● Work task
All of the data should be reproduced word for word, though its pictures must be omitted.

● Supplied information
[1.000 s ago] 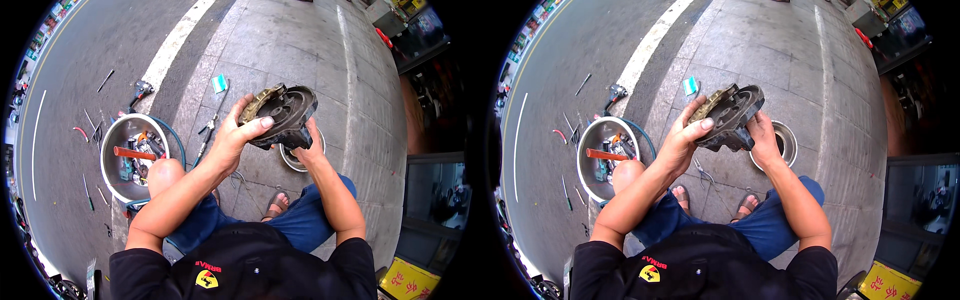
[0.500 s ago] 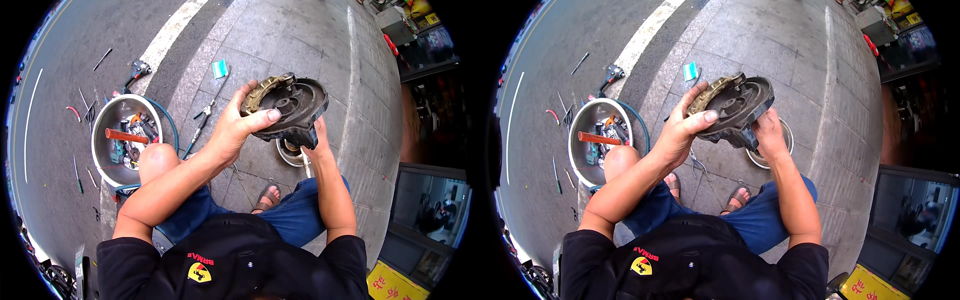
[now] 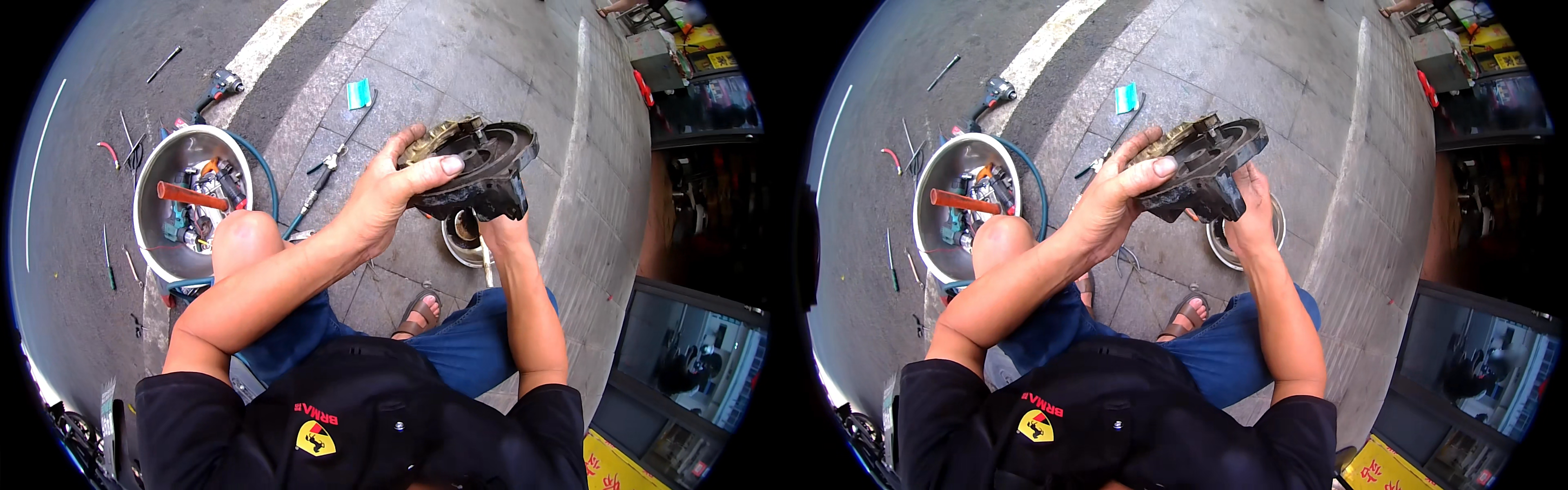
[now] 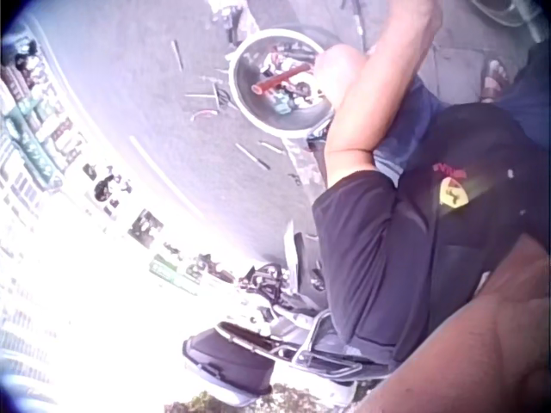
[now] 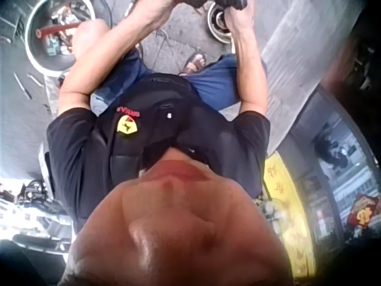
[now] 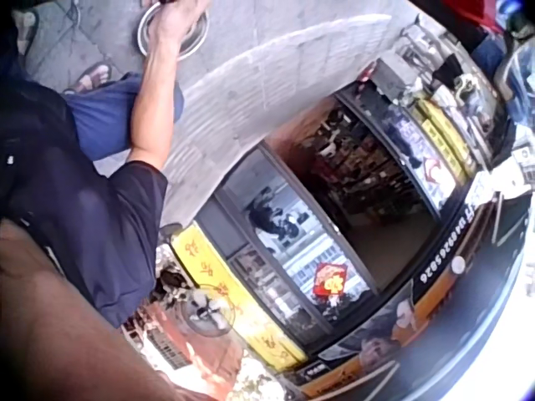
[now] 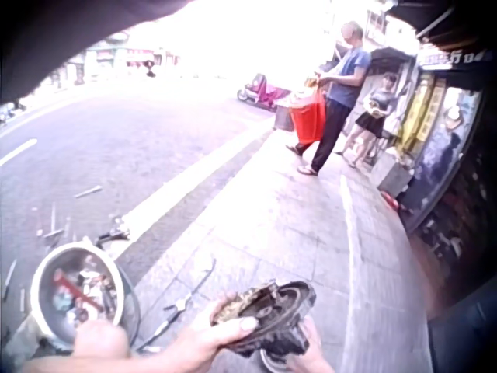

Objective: The person is assembling a drum brake by positioning brake shoes and springs into the metal hub assembly while sitting on the ground.

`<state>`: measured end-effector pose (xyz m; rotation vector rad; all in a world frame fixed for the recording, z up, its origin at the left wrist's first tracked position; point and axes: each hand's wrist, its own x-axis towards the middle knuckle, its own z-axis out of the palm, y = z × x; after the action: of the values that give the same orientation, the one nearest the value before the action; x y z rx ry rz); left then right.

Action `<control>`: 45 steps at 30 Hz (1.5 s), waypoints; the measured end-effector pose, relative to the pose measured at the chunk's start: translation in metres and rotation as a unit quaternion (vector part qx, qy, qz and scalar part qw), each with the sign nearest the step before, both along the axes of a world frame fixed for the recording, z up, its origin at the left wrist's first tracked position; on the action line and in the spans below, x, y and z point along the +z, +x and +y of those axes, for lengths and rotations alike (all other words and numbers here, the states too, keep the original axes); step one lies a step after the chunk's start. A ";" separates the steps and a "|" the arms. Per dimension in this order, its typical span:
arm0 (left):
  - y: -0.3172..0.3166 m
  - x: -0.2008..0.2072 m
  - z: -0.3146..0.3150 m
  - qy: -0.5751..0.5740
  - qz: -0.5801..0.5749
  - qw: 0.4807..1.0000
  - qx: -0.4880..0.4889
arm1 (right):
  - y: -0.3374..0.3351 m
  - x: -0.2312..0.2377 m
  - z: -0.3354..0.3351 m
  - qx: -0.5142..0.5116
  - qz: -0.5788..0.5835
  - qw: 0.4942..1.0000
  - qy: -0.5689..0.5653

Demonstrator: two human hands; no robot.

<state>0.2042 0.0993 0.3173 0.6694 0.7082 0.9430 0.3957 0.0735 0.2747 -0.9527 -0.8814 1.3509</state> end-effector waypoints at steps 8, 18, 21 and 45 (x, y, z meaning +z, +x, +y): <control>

● Reply to the exercise
[1.000 s ago] 
[0.500 s ago] 
[now] 
[now] 
[now] 
[now] 
[now] 

Objective: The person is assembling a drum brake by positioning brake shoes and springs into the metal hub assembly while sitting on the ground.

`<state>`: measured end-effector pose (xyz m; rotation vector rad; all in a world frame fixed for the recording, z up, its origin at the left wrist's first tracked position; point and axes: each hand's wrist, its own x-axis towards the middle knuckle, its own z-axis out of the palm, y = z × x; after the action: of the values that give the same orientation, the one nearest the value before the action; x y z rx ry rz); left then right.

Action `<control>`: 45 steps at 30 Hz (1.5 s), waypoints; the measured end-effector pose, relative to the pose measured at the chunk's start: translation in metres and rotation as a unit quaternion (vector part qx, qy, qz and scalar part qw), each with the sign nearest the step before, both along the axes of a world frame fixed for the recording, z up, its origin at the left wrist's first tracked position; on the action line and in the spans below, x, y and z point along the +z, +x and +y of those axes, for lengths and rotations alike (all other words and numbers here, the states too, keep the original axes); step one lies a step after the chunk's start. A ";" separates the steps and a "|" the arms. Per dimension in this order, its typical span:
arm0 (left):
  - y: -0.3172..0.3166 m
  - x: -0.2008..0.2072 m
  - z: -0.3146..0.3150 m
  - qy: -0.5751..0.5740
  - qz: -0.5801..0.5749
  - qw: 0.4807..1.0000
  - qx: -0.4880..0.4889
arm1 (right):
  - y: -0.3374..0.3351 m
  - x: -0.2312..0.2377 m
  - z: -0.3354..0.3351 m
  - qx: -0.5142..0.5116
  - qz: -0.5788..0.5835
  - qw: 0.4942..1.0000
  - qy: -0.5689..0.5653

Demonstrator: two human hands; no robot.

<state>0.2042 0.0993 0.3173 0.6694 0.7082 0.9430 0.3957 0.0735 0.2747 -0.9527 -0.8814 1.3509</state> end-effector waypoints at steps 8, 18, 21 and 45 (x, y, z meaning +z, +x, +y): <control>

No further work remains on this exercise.